:: What this task involves ::
Copy, exactly and without additions, every line in the records below from the one holding "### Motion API" through the one holding "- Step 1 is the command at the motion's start", both ends included.

Start of The records

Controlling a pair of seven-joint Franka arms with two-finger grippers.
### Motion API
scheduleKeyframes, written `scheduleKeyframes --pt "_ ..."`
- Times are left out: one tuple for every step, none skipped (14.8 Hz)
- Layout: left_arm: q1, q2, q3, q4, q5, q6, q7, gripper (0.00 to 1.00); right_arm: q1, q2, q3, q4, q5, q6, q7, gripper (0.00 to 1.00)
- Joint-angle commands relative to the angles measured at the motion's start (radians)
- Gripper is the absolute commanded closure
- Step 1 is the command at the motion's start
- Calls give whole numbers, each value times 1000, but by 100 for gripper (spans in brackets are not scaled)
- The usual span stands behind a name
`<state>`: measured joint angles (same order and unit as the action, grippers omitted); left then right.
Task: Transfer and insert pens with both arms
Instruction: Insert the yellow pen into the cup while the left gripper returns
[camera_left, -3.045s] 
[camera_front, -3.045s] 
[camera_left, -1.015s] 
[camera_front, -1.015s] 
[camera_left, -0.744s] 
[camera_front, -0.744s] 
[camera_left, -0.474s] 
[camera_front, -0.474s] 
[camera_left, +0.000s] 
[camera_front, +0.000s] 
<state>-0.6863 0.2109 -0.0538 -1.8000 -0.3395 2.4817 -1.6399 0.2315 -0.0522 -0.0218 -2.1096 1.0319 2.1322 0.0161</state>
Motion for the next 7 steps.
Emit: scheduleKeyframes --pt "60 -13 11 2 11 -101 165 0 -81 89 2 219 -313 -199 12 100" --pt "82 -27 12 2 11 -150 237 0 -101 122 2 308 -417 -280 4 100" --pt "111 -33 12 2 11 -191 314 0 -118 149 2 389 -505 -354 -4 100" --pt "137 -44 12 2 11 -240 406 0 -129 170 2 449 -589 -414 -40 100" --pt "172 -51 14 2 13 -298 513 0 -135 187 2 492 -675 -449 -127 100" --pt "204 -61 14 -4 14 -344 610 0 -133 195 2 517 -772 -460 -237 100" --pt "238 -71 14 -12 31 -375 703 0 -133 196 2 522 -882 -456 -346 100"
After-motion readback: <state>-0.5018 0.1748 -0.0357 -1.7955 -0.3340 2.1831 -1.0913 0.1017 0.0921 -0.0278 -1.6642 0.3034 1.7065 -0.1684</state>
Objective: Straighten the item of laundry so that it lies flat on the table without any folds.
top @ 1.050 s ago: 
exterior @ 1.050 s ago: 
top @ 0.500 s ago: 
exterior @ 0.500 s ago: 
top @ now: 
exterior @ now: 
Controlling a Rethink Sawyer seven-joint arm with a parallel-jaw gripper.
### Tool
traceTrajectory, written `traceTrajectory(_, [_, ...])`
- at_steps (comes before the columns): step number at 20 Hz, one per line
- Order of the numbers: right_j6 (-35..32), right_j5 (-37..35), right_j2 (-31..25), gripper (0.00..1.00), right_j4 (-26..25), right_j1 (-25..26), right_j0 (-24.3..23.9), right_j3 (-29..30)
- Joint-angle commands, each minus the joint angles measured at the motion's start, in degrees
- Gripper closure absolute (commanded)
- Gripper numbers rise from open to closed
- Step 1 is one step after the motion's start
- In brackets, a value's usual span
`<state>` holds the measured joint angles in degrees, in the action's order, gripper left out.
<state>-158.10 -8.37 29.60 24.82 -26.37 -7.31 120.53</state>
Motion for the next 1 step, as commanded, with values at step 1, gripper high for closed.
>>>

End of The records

:: Result ::
### Motion API
scheduleKeyframes, written `scheduleKeyframes --pt "_ ..."`
- Times are left out: one tuple for every step, none skipped (14.8 Hz)
- Layout: left_arm: q1, q2, q3, q4, q5, q6, q7, gripper (0.00 to 1.00); right_arm: q1, q2, q3, q4, q5, q6, q7, gripper (0.00 to 1.00)
- Joint-angle commands relative to the angles measured at the motion's start (radians)
- Gripper is the absolute commanded closure
- Step 1 is the command at the motion's start

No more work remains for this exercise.